(No.238)

中東呼吸器症候群コロナウイルス感染症確定例報告(118)-サウジアラビア

 2014年10月12日から16日の間、サウジアラビア(KSA)の国際保健規則(IHR)担当窓口は世界保健機関(WHO)に死亡者2人を含む、中東呼吸器症候群(MERS-CoV)感染確定例5人を追加で報告しました。
 WHOは、現状および利用可能な情報に基づいて、加盟国すべてに対して、急性呼吸器感染症に関するサーベイランスを継続し、また、あらゆる異常を示す症例についても注意深く調査することを勧めています。

症例の詳細は以下の通りです。

1.ターイフ出身・外国籍の42歳女性看護師は、10月13日に発症し翌14日に入院しました。患者は、MERS-Cov診断確定例との接触がありました。彼女には、合併症がありますが、ラクダとの接触歴、ラクダの生乳接触歴、発症前14日以内の渡航歴はありません。現在状態は安定し隔離されています。
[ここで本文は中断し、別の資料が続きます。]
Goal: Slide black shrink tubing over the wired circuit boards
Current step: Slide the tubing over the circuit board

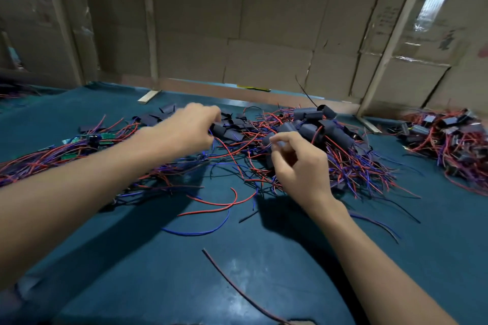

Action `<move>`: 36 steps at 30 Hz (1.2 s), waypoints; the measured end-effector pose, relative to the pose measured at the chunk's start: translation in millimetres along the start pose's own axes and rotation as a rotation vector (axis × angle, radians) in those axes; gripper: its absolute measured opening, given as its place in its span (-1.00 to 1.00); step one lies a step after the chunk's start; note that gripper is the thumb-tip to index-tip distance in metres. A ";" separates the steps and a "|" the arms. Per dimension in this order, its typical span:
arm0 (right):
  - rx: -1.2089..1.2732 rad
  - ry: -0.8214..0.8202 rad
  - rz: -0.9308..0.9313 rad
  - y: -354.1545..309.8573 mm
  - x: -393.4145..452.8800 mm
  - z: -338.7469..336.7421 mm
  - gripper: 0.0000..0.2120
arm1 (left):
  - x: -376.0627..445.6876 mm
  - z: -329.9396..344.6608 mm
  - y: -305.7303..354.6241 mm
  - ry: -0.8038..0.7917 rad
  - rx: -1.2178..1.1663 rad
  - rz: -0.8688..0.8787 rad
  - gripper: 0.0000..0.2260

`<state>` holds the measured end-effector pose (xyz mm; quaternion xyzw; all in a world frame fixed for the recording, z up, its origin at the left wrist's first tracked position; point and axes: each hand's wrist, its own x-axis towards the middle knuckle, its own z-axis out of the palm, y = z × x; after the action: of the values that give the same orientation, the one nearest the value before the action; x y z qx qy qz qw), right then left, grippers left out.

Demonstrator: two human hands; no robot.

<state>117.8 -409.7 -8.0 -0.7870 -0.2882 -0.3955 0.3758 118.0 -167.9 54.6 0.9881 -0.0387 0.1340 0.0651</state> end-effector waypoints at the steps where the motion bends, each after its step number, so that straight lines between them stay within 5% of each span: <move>1: 0.040 0.010 0.031 -2.9 1.0 2.5 -0.86 | -0.8 -11.1 2.7 0.044 0.037 0.017 -0.67; 5: 0.162 0.155 0.054 -16.2 0.8 10.8 -0.84 | -8.8 -60.5 11.7 0.227 -0.024 0.074 -0.71; 8: 0.318 0.233 0.120 -21.7 -1.0 13.8 -0.86 | -11.2 -84.2 18.9 0.334 -0.510 0.019 -0.79; 12: 0.467 0.148 0.277 -25.1 -4.1 17.5 -0.93 | -3.9 -69.9 26.5 0.091 -1.548 -0.107 -0.85; 15: 0.565 0.119 0.414 -25.1 -3.7 18.5 -0.82 | 2.4 -38.3 20.5 -0.106 -1.919 -0.262 -0.88; 18: 0.738 0.126 0.565 -26.7 4.1 18.0 -0.72 | -2.5 3.3 20.3 -0.110 -2.143 -0.321 -0.71; 23: 0.854 -0.117 0.811 -29.9 9.3 21.9 -0.66 | -13.1 48.0 40.2 0.088 -2.075 -0.098 -0.30; 27: 0.902 -0.143 0.848 -32.5 4.8 24.4 -0.72 | -21.4 55.6 45.2 0.144 -1.668 0.062 -0.16; 32: 0.894 -0.181 0.795 -22.2 13.1 13.7 -0.74 | -31.1 60.7 61.5 0.138 -1.417 0.297 0.01; 36: 0.742 -0.186 0.671 -13.0 15.0 9.0 -0.72 | -24.2 56.7 69.5 0.214 -1.287 0.277 -0.02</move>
<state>119.5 -392.7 5.7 -0.6814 -0.1729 -0.0521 0.7092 103.0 -243.1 2.1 0.7194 -0.2307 0.1885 0.6275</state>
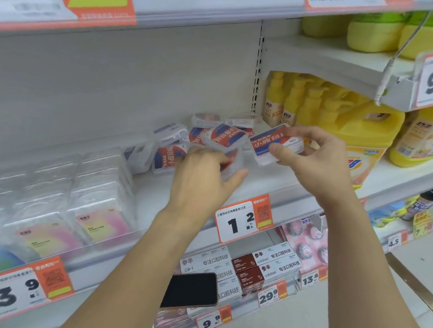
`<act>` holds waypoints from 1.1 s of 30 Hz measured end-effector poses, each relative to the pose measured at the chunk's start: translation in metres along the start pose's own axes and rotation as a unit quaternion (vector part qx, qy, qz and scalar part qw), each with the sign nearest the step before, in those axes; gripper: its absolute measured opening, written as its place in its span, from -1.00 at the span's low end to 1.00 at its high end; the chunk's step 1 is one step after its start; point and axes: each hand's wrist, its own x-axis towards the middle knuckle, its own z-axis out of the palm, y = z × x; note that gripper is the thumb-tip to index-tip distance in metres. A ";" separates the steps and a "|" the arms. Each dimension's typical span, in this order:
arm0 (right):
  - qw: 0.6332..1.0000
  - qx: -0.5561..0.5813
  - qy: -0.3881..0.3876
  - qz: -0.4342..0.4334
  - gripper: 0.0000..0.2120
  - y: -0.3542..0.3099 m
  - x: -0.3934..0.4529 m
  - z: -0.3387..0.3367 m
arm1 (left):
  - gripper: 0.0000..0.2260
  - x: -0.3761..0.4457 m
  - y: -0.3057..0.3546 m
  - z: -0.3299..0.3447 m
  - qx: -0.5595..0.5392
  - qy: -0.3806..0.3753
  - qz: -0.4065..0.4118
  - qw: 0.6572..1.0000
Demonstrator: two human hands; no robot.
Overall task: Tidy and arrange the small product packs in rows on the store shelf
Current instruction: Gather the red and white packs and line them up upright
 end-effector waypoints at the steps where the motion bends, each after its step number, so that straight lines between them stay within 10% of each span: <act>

2.ターイフ出身の60歳男性は10月14日に発症し、同日入院しました。患者には合併症がありました。患者は8日、MERS-CoV診断確定例が透析を受けたのと同じ部屋で、透析を受けています。彼はラクダとの接触歴や、非加熱ラクダ製品の喫食歴はなく、発症までの14日以内の渡航歴もありません。発症した翌日の15日に死亡しています。

3. Hawtah Bani Tamim 市の82歳男性は10月3日発症し、Alkharj市の病院を5日に受診し、6日間同病院に入院しました。その後、11日に、リヤドの病院に転院しました。彼には合併症がありました。動物との接触歴はありませんが、ラクダ農場が密集している地域に住んでおり、発症14日以内にラクダの生乳の喫食歴がありました。発症までの14日以内の渡航歴はありません。現在状態は安定しています。

4.リヤド市出身の44歳男性は10月7日発症し、11日リヤド市内の病院に入院しました。彼には合併症がありました。動物との頻回の接触歴がありましたが、発症14日以内にラクダとの接触歴や、非加熱ラクダ製品の喫食歴はありません。発症14日以内にDammam市に渡航しています。現在ICU(集中治療室)に入院しています。

5. Al Huwaya の町出身の70歳男性は10月8日発症し、10日ターイフ市の病院に入院しました。彼には合併症がありました。動物との接触歴がありましたが、発症14日以内にラクダとの接触歴やラクダの生乳接触歴はありません。発症までの14日以内の渡航歴もありません。患者は危篤状態となりICUに入院しましたが、10月28日死亡しました。

 患者家族や濃厚接触した医療従事者の追跡調査は継続中です。

 死亡者2人を含む前述5人の症例は、11月7日更新情報で既に報告されています。それゆえ、症例と死亡数の合計は変わりません。世界充ではWHOは、少なくとも331人の関連死を含む、909人のMERS-CoV感染診断確定例を報告しています。
 現在の状況と入手可能な情報に基づいて、WHOは全ての加盟国に対して重症急性呼吸器感染症(SARI)への監視を継続することと、通常とは異なる呼吸器感染症について再調査するように勧めています。
 医療施設でMERS-CoVが拡がる可能性を押さえるには、感染予防および管理方法が重要です。他の呼吸器感染症と同様に、MERS-CoVの初期症状は非特異的なため、早い時期に患者をMERS-CoVであると診断することは常にできるものではありません。したがって、医療従事者は、診断にかかわらず、すべての患者に対して常に一貫した標準予防策を適用する必要があります。急性呼吸器感染症の兆候を呈している患者を世話する場合には、標準予防策に加えて飛沫予防策を行うべきです。また、MERS-CoV感染の可能性がある症例、あるいは確診症例を世話する場合には、接触予防策および目の防護策を追加すべきです。さらに、エアロゾル(微粒子)が発生するような処置を行う場合には、空気感染の予防策を行う必要があります。
 今後、MERS-CoVに関して解明が進むまでは、糖尿病、腎不全、慢性肺疾患、免疫不全のある人は、MERS‐CoV感染で重篤化するリスクが高いと考えられます。したがって、これらの人は、ウイルスの存在する可能性がある農場、市場あるいは家畜小屋のある地域を訪れる場合、動物に近づくこと、特にラクダと濃厚接触することを避けなければなりません。動物に触れた後には必ず手洗いを行い、病気の動物との接触を避けるという、一般的な衛生手順を厳守すべきです。

 食品衛生の習慣は遵守しなければなりません。ラクダの生乳あるいは尿を飲まないように、また、調理不十分の肉を食べることは避けるべきです。

 WHOは、この事例に関して、入国時の特別なスクリーニングおよび渡航や貿易を制限することを推奨していません。